Saturday, October 22, 2005

The Tao (Natural Law)

This is a must-read, especially if you were in the Witherspoon Fellowship or attended the IHS seminar in CA and heard me speak on Natural Law. Here's someone more articulate than me.

3 Comments:

Blogger W. said...

Thank you for posting this. Hope this sparks some discussion.

12:22 PM  
Blogger Publiix said...

I find it very interesting that this article mentions the same problem in the current controversies of bioethics and neuroscience that the recent article I posted from the Mises Institute does (see 'Another Good One From Mises'): loss of objective criteria for morality, all the while being sold to us as truly 'objective' advancements in science and socialization.
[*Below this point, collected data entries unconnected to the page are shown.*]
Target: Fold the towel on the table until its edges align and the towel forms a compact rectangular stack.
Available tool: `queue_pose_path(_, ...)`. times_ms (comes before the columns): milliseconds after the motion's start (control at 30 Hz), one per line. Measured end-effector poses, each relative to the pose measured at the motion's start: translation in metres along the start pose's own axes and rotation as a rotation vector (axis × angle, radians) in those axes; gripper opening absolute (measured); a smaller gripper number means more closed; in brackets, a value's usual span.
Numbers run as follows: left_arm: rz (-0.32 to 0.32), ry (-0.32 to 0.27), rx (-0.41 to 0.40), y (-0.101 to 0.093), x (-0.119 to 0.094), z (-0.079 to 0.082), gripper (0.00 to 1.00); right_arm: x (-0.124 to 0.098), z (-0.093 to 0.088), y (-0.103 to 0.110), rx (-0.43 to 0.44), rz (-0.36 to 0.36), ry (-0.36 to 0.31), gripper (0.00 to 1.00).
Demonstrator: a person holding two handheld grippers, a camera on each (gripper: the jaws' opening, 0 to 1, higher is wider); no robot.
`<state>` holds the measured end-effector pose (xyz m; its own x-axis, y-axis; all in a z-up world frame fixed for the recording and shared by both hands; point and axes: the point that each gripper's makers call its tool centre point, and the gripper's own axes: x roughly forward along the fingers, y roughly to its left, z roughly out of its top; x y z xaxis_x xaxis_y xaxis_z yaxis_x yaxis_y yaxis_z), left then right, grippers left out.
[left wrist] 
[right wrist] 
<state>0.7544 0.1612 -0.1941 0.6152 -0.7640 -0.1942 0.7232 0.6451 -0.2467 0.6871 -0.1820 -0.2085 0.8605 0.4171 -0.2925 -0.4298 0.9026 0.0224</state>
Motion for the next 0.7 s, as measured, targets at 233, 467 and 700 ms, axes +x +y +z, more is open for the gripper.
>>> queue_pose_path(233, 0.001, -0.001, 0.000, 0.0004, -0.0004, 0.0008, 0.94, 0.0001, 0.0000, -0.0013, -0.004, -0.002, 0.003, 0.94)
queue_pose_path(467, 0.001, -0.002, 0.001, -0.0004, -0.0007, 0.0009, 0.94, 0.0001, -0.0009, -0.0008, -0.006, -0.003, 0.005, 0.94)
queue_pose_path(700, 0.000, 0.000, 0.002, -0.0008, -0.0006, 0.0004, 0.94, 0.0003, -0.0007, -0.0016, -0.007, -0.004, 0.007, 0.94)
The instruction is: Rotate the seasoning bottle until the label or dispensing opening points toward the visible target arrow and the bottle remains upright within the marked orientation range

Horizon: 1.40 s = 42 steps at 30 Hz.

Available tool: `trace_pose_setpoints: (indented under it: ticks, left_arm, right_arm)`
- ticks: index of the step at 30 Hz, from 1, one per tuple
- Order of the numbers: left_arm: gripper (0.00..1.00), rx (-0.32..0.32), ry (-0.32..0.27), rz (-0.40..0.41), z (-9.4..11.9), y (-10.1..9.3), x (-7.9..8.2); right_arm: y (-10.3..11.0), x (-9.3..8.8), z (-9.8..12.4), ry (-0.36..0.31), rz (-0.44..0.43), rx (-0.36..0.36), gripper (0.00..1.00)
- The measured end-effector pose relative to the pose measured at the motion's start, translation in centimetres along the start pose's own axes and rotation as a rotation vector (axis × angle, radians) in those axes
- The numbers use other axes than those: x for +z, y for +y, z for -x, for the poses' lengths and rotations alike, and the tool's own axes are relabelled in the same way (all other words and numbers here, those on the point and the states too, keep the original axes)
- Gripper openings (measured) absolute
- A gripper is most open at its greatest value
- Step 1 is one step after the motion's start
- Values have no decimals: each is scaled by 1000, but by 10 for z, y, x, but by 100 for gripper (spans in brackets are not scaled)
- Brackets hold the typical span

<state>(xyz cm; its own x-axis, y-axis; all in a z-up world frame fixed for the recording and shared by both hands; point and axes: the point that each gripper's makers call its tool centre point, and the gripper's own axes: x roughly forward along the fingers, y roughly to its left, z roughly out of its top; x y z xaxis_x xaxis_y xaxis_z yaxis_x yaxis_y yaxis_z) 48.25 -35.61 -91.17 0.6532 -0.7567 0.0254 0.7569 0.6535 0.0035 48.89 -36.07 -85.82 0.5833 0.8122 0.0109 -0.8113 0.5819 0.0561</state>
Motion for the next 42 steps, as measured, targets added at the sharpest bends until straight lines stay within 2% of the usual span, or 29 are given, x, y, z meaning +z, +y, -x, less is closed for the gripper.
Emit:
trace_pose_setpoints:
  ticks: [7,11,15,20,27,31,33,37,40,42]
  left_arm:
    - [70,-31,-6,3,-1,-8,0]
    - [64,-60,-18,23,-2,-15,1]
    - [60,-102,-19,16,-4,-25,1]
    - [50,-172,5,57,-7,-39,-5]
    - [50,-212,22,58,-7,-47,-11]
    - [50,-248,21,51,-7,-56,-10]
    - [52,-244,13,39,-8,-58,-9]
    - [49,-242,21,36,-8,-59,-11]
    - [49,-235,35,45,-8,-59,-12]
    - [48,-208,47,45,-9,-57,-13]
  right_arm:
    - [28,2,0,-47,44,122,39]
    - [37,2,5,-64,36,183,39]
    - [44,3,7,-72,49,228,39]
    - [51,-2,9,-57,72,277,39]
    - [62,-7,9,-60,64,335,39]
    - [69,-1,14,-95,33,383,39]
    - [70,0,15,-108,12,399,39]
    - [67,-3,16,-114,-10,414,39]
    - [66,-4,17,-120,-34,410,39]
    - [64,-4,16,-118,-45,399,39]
Anyway, it seems to me that natural laws might just be what's required, or incident, for the protection of natural rights.

Since we've visited this before, let me say that of course all moral behavior and action by necessity exists within some context, which may or may not cause serious trouble in identifying correct action; correct action is, nonetheless, knowable through discovered and declared reason and protected - for a little while longer at least - in the common and higher law traditions painfully developed over thousands of years, traditions which curbed state powers and allowed that great philosopher Locke and then Jefferson after to declare the UTILITY in man's rights and his freedom.

I fear that as we forget and destroy our philosophical heritage those very guards against state aggrandizement are also destroyed, which won't be to anyone's utility :-).

Without the laws of nature and of nature's God, as T.J. put it, we have the will to power and a state god instead.

By the way, the "Chornicles of Narnia" is coming out in theaters sometime fairly soon I think! Man oh man, that should be fan-diddly-tastic. I really recommend to anyone who hasn't read those fabulous books by C.S. Lewis to do so. In fact, I am adding that to my suggested reading list effective now.

7:32 PM  
Blogger Max said...

Well, the neuroscience must make good and solid predictions of human behaviour on basis of their observations in order to proof that they have an idea about what they are talking. Right now, there is more guesswork than true science, f.e. when it comes to determine which part of the brain does what, they are still at the beginning to decypher that. And when it comes to complex decision, they can show you, where the activity is, but they cannot compute a prediction before this happens.